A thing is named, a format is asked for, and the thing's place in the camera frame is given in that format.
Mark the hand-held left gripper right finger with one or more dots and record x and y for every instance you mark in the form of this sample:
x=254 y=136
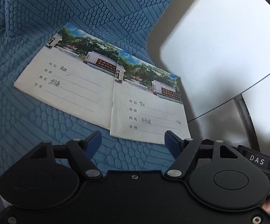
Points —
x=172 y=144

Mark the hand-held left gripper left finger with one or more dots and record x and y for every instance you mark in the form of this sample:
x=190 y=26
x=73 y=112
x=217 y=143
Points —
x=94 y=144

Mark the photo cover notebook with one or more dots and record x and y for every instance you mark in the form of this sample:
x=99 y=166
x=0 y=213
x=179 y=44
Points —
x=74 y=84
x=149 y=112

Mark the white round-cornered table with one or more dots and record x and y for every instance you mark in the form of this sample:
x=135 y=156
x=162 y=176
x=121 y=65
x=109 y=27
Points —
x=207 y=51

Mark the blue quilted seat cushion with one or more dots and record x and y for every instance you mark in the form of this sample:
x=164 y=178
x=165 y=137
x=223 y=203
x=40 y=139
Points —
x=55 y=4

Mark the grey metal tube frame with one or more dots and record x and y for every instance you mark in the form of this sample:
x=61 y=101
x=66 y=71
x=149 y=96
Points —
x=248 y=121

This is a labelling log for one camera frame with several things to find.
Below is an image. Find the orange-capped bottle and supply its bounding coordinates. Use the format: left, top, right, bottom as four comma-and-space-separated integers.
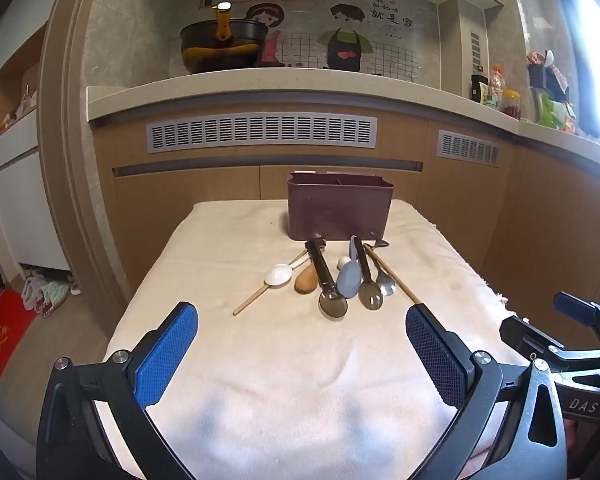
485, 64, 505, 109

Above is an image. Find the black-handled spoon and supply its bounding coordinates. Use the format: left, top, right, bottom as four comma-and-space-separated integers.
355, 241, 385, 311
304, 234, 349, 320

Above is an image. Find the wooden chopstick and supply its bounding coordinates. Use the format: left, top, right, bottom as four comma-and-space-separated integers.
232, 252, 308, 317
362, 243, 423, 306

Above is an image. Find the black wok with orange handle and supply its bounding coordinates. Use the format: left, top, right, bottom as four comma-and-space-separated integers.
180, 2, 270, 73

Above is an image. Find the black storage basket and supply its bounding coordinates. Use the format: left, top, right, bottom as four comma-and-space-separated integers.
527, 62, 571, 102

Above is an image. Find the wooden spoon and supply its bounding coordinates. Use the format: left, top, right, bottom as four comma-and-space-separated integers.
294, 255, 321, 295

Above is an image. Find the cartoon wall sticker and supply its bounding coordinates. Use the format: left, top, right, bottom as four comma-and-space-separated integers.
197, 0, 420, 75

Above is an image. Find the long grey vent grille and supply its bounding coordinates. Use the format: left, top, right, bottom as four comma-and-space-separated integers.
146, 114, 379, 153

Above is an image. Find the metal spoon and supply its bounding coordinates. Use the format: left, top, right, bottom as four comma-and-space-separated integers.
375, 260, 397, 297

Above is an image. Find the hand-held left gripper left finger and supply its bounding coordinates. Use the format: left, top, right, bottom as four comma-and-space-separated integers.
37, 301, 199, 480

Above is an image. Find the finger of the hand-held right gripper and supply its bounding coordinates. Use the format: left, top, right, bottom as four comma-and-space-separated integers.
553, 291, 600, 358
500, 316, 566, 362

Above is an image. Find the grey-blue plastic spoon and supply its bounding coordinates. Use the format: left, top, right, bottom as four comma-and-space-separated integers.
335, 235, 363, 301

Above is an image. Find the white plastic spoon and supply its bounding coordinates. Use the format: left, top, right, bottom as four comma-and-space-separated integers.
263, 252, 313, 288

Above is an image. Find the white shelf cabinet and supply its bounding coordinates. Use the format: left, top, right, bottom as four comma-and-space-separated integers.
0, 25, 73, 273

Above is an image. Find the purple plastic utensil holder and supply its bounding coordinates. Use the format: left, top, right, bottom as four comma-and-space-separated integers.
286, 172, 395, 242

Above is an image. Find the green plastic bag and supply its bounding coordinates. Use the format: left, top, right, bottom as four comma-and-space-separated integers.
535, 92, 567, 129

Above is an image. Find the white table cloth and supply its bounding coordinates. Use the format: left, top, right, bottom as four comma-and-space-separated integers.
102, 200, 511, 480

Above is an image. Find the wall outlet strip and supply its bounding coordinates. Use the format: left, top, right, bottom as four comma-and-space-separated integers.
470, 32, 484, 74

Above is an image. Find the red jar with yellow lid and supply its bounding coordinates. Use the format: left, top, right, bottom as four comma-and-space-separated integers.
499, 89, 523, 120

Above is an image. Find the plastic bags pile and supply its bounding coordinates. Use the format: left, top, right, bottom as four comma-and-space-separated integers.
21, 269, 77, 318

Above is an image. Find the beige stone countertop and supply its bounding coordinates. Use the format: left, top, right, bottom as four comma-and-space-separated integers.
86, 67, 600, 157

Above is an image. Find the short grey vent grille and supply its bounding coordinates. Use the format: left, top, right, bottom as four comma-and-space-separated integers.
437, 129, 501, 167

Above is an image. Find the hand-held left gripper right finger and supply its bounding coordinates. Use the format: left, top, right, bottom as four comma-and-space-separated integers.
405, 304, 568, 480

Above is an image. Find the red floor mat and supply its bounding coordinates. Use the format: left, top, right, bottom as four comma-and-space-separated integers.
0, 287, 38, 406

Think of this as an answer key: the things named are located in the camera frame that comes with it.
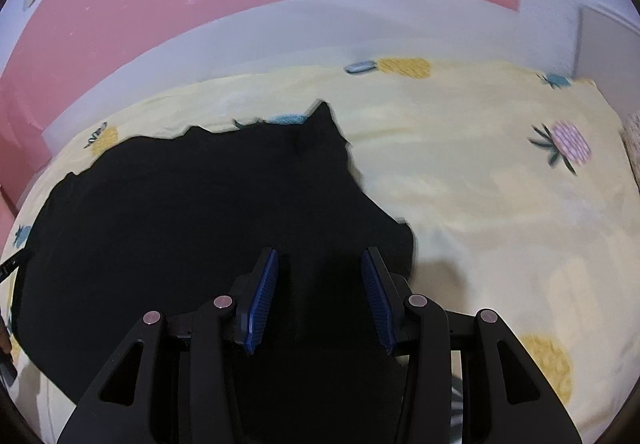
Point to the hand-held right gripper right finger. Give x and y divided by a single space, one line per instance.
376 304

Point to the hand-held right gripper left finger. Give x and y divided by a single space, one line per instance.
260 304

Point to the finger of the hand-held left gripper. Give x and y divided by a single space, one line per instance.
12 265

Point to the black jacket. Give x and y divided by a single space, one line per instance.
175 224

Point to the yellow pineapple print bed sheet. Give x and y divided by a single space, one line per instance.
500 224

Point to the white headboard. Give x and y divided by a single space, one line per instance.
★ ★ ★ ★ ★
Pictures in the records are to be left out; repeat everything else exactly.

=== Written answer ===
A thing is named, a format is asked for, and the thing's place in the camera frame is given in that format.
Mark the hand-held left gripper right finger with one or more dots and record x and y for every instance you mark in the form of this sample:
x=254 y=136
Points —
x=172 y=144

Mark the hand-held left gripper left finger with one or more dots and record x and y for every instance you mark in the form of this sample:
x=190 y=26
x=73 y=112
x=217 y=143
Points —
x=94 y=144

Mark the photo cover notebook with one or more dots and record x and y for every instance you mark in the form of this sample:
x=99 y=166
x=0 y=213
x=179 y=44
Points —
x=74 y=84
x=149 y=112

Mark the white round-cornered table with one or more dots and record x and y for every instance you mark in the form of this sample:
x=135 y=156
x=162 y=176
x=121 y=65
x=109 y=27
Points —
x=207 y=51

Mark the blue quilted seat cushion with one or more dots and record x and y for every instance you mark in the form of this sample:
x=164 y=178
x=165 y=137
x=223 y=203
x=40 y=139
Points —
x=55 y=4

Mark the grey metal tube frame with one or more dots and record x and y for every instance you mark in the form of this sample:
x=61 y=101
x=66 y=71
x=149 y=96
Points —
x=248 y=121

This is a labelling log for one camera frame with several things to find.
Below is an image. Find the orange-capped bottle and supply its bounding coordinates. Use the format: left, top, right, bottom as four comma-and-space-separated integers.
485, 64, 505, 109

Above is an image. Find the black-handled spoon and supply its bounding coordinates. Use the format: left, top, right, bottom as four comma-and-space-separated integers.
355, 241, 385, 311
304, 234, 349, 320

Above is an image. Find the wooden chopstick and supply its bounding coordinates. Use the format: left, top, right, bottom as four comma-and-space-separated integers.
232, 252, 308, 317
362, 243, 423, 306

Above is an image. Find the black wok with orange handle and supply its bounding coordinates. Use the format: left, top, right, bottom as four comma-and-space-separated integers.
180, 2, 270, 73

Above is an image. Find the black storage basket and supply its bounding coordinates. Use the format: left, top, right, bottom as four comma-and-space-separated integers.
527, 62, 571, 102

Above is an image. Find the wooden spoon and supply its bounding coordinates. Use the format: left, top, right, bottom as four comma-and-space-separated integers.
294, 255, 321, 295

Above is an image. Find the cartoon wall sticker and supply its bounding coordinates. Use the format: left, top, right, bottom as four comma-and-space-separated integers.
197, 0, 420, 75

Above is an image. Find the long grey vent grille and supply its bounding coordinates. Use the format: left, top, right, bottom as four comma-and-space-separated integers.
146, 114, 379, 153

Above is an image. Find the metal spoon and supply its bounding coordinates. Use the format: left, top, right, bottom as four comma-and-space-separated integers.
375, 260, 397, 297

Above is an image. Find the hand-held left gripper left finger and supply its bounding coordinates. Use the format: left, top, right, bottom as four comma-and-space-separated integers.
37, 301, 199, 480

Above is an image. Find the finger of the hand-held right gripper and supply its bounding coordinates. Use the format: left, top, right, bottom as four comma-and-space-separated integers.
553, 291, 600, 358
500, 316, 566, 362

Above is an image. Find the grey-blue plastic spoon and supply its bounding coordinates. Use the format: left, top, right, bottom as four comma-and-space-separated integers.
335, 235, 363, 301

Above is an image. Find the white plastic spoon and supply its bounding coordinates. Use the format: left, top, right, bottom as four comma-and-space-separated integers.
263, 252, 313, 288

Above is an image. Find the white shelf cabinet and supply its bounding coordinates. Use the format: left, top, right, bottom as four comma-and-space-separated integers.
0, 25, 73, 273

Above is an image. Find the purple plastic utensil holder and supply its bounding coordinates. Use the format: left, top, right, bottom as four comma-and-space-separated integers.
286, 172, 395, 242

Above is an image. Find the green plastic bag and supply its bounding coordinates. Use the format: left, top, right, bottom as four comma-and-space-separated integers.
535, 92, 567, 129

Above is an image. Find the white table cloth and supply its bounding coordinates. Use the format: left, top, right, bottom as four comma-and-space-separated integers.
102, 200, 511, 480

Above is an image. Find the wall outlet strip and supply its bounding coordinates. Use the format: left, top, right, bottom as four comma-and-space-separated integers.
470, 32, 484, 74

Above is an image. Find the red jar with yellow lid and supply its bounding coordinates. Use the format: left, top, right, bottom as four comma-and-space-separated integers.
499, 89, 523, 120

Above is an image. Find the plastic bags pile and supply its bounding coordinates. Use the format: left, top, right, bottom as four comma-and-space-separated integers.
21, 269, 77, 318

Above is an image. Find the beige stone countertop and supply its bounding coordinates. Use the format: left, top, right, bottom as four comma-and-space-separated integers.
86, 67, 600, 157

Above is an image. Find the short grey vent grille and supply its bounding coordinates. Use the format: left, top, right, bottom as four comma-and-space-separated integers.
437, 129, 501, 167

Above is an image. Find the hand-held left gripper right finger and supply its bounding coordinates. Use the format: left, top, right, bottom as four comma-and-space-separated integers.
405, 304, 568, 480

Above is an image. Find the red floor mat and supply its bounding coordinates. Use the format: left, top, right, bottom as four comma-and-space-separated integers.
0, 287, 38, 406

Think of this as an answer key: the things named are located in the camera frame that comes with it.
Point to the hand-held right gripper right finger. Give x and y divided by a single space, one line per instance.
376 304

Point to the hand-held right gripper left finger. Give x and y divided by a single space, one line per instance.
260 304

Point to the finger of the hand-held left gripper. Give x and y divided by a single space, one line per instance.
12 265

Point to the black jacket. Give x and y divided by a single space, one line per instance.
175 224

Point to the yellow pineapple print bed sheet. Give x and y divided by a single space, one line per instance.
500 224

Point to the white headboard. Give x and y divided by a single space, one line per instance.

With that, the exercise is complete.